Importantly, the OLS regression results are not immediately rationalizable. They indicate a position effect of the opposite sign, i.e. indicating that candidates at the bottom of the PYMK page might receive more invites. Such a result that does not pass a basic sanity check would require more exacting scrutiny to hold true. We take the stance that the OLS result is overwhelmed by confounding to present a valid position effect in the way we understand it.

We conclude this section with a critical examination of various levels of aggregating for a study such as this.

A.2 A comparison of different levels of aggregation

	Pros	Cons
Edge level	1. Uses the raw data, as collected. 2. Includes explicit relationship between which viewer sent an invite to which candidate. 3. Can obtain fine grained relationship between exact position effect and outcome.	1. PYMK experiment is not randomized at the edge level. 2. If viewed as a cluster-randomized experiment, cluster size is endogenous to experiment.
Session level	The level at which positions are assigned.	1. PYMK experiment not randomized at the session level. 2. If viewed as a cluster-randomized experiment, cluster size (i.e. number of sessions per viewer) is endogenous to experiment. 3. Need to aggregate outcome at session level, losing information on candidates. Also means controlling for match quality (via pInviteScore) is harder. 4. Need to aggregate position data at the session level, making choice of endogenous variable a subject of potentially arbitrary design decisions.
user (viewer) level	The same level as at which the experiment was randomized. (Cleanest specification from the point of view of experiment design.)	1. Same aggregation issues as session level. 2. On top of that, we are now aggregating data across sessions, potentially threatening identification of position effect. (Positions are defined at the session level, so aggregating positions across different sessions is problematic.)

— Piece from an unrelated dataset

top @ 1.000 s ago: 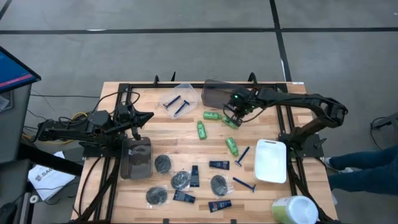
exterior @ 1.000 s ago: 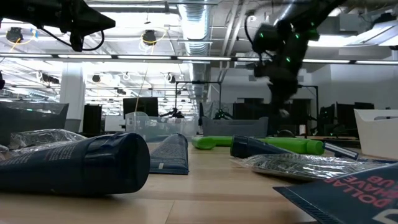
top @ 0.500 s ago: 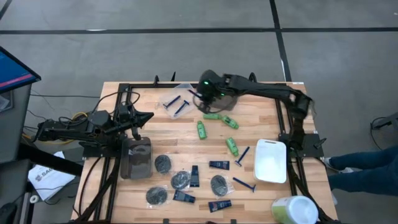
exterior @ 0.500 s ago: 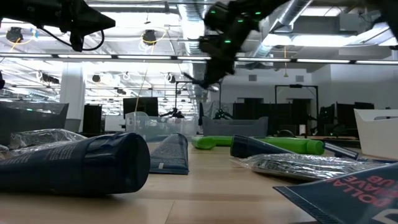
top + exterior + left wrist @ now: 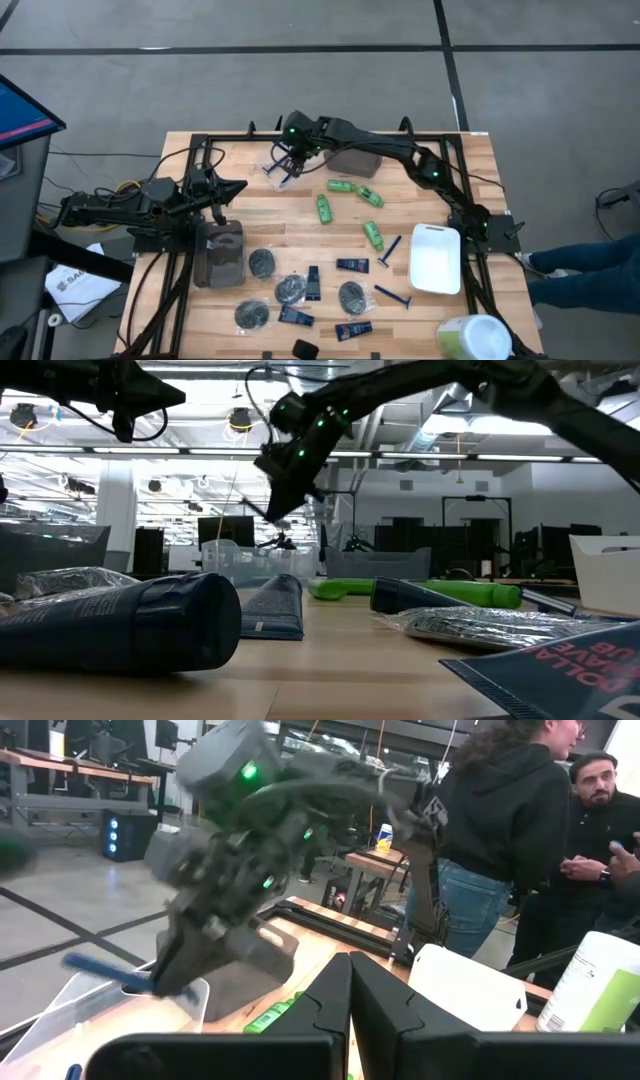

Table 8: A critical look at PYMK analysis performed at various levels of data aggregation: the edge level, where each observation corresponds to one viewer and candidate pair from a particular session; the session level, where observations corresponding to a particular session are aggregated into a single observation; and the viewer level, which aggregates all sessions from a given viewer (i.e. sender of connection invites) into one observation.